I looked at my series 70 because I haven't had an Eliason sight apart for so long I didn't really recall the details. I am tempted to disassemble it completely to refinish the rear sight blade, which I may do; and if I do I will make a CAD model of it and share the drawing views.

Looking at yours, I spy two differences: First, mine has a roll pin and not a solid. As I mentioned in an earlier post, the cross pin (vertical elevation) worked loose repeatedly because the bend in it didn't have enough of an angle. I replaced it with a roll pin. I may have done the same with the elevation detent pin and simply don't recall any longer. Curse of old age.
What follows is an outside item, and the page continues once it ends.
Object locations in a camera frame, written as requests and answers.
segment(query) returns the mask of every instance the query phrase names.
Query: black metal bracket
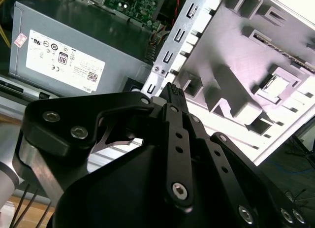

The thing that jumps out comparing your photo to my sight is that on mine the end of a spring is visible behind the pin on the side opposite the elevation screw at the bottom of the detent pin alcove in the side of the screw recess. I think if you pull the detent pin out, you should see a horizontal hole for the missing spring. Without it, the pin should wobble fore and aft in yours pretty freely. The thing to verify is that it can wobble forward into the detent successfully.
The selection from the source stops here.